#### What you will do:
Look in the material below for the line holding "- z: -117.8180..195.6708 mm". Set it down exactly, with each later line up to and including the line holding "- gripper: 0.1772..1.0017".

#### Supplied data:
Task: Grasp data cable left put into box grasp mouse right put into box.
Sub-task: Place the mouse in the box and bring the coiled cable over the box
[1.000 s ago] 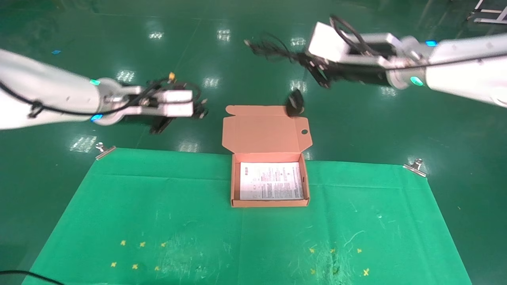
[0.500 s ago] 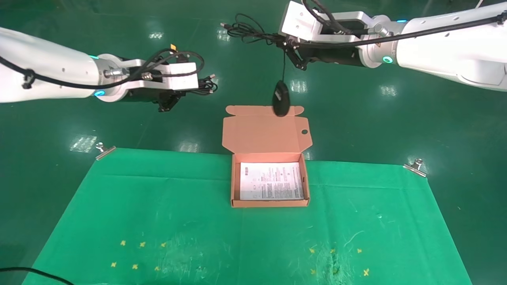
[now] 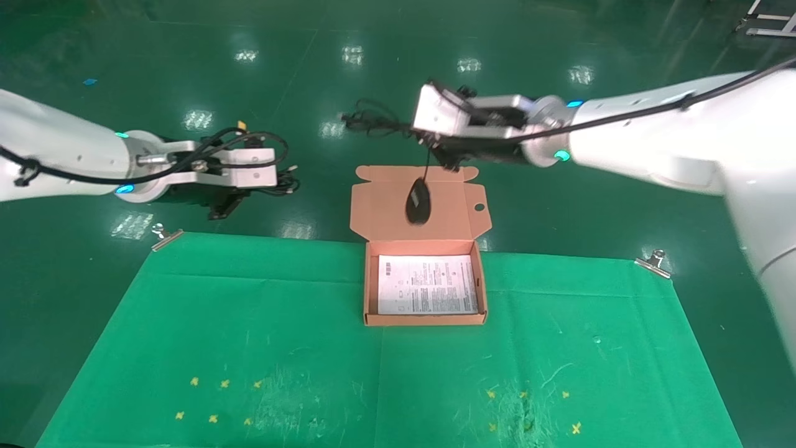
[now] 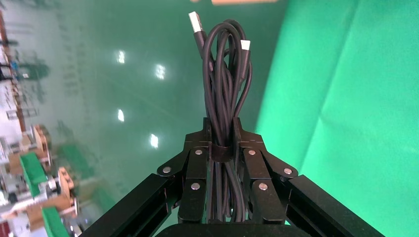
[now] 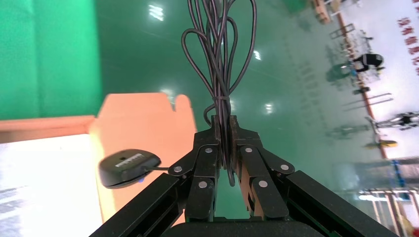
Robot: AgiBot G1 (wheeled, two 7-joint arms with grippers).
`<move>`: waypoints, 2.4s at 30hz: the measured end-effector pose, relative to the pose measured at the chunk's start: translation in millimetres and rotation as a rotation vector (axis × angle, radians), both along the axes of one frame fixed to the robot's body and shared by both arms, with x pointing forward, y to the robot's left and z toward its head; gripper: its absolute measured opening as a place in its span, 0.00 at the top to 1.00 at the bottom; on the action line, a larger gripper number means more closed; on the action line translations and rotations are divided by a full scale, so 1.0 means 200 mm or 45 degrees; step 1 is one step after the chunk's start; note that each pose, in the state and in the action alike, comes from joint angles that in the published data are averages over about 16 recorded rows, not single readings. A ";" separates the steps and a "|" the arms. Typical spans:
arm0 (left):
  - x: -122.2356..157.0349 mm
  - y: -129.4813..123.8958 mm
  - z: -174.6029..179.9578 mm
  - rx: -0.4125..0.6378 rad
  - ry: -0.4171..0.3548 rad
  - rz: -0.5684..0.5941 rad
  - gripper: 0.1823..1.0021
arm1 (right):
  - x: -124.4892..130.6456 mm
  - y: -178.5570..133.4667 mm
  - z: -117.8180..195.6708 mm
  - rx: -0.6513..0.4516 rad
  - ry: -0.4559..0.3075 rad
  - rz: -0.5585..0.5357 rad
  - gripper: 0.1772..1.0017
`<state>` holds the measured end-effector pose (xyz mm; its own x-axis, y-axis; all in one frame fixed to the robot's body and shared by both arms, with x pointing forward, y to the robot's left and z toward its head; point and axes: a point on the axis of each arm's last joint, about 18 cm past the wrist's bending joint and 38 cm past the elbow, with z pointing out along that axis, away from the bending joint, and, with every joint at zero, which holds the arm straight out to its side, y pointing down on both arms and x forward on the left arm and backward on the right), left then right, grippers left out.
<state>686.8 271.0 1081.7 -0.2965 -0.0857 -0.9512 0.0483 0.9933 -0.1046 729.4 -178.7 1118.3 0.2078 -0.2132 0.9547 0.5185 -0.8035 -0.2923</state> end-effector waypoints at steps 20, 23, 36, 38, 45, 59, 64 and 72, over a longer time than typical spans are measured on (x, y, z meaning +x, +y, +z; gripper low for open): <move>-0.08 0.08 -0.06 0.008 0.043 0.137 0.91 | 0.12 0.12 -0.50 0.086 0.301 -0.011 0.96; -0.08 0.08 -0.06 0.008 0.042 0.137 0.91 | 0.14 0.10 -0.58 0.130 0.369 -0.047 0.96; -0.07 0.05 -0.08 0.007 0.045 0.119 0.91 | 0.19 0.00 -0.78 0.190 0.510 -0.187 0.96; -0.06 0.03 -0.09 0.003 0.046 0.105 0.91 | 0.19 -0.01 -0.78 0.186 0.512 -0.191 0.96; 0.04 -0.11 -0.15 -0.009 0.048 0.012 0.91 | 0.17 -0.08 -0.79 0.174 0.511 -0.202 0.93; 0.32 -0.54 -0.44 -0.015 -0.001 -0.264 0.91 | 0.13 -0.51 -0.64 0.227 0.429 -0.346 0.68; 0.37 -0.66 -0.53 -0.007 -0.038 -0.349 0.91 | 0.10 -0.65 -0.57 0.257 0.385 -0.393 0.54; 0.36 -0.80 -0.62 0.004 -0.071 -0.465 0.91 | 0.04 -0.77 -0.48 0.280 0.338 -0.418 0.33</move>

#### Reply:
  - z: -117.8180..195.6708 mm
  - rx: -0.6513..0.4516 rad
  - ry: -0.4559..0.3075 rad
  - rz: -0.5585..0.5357 rad
  - gripper: 0.1772..1.0017

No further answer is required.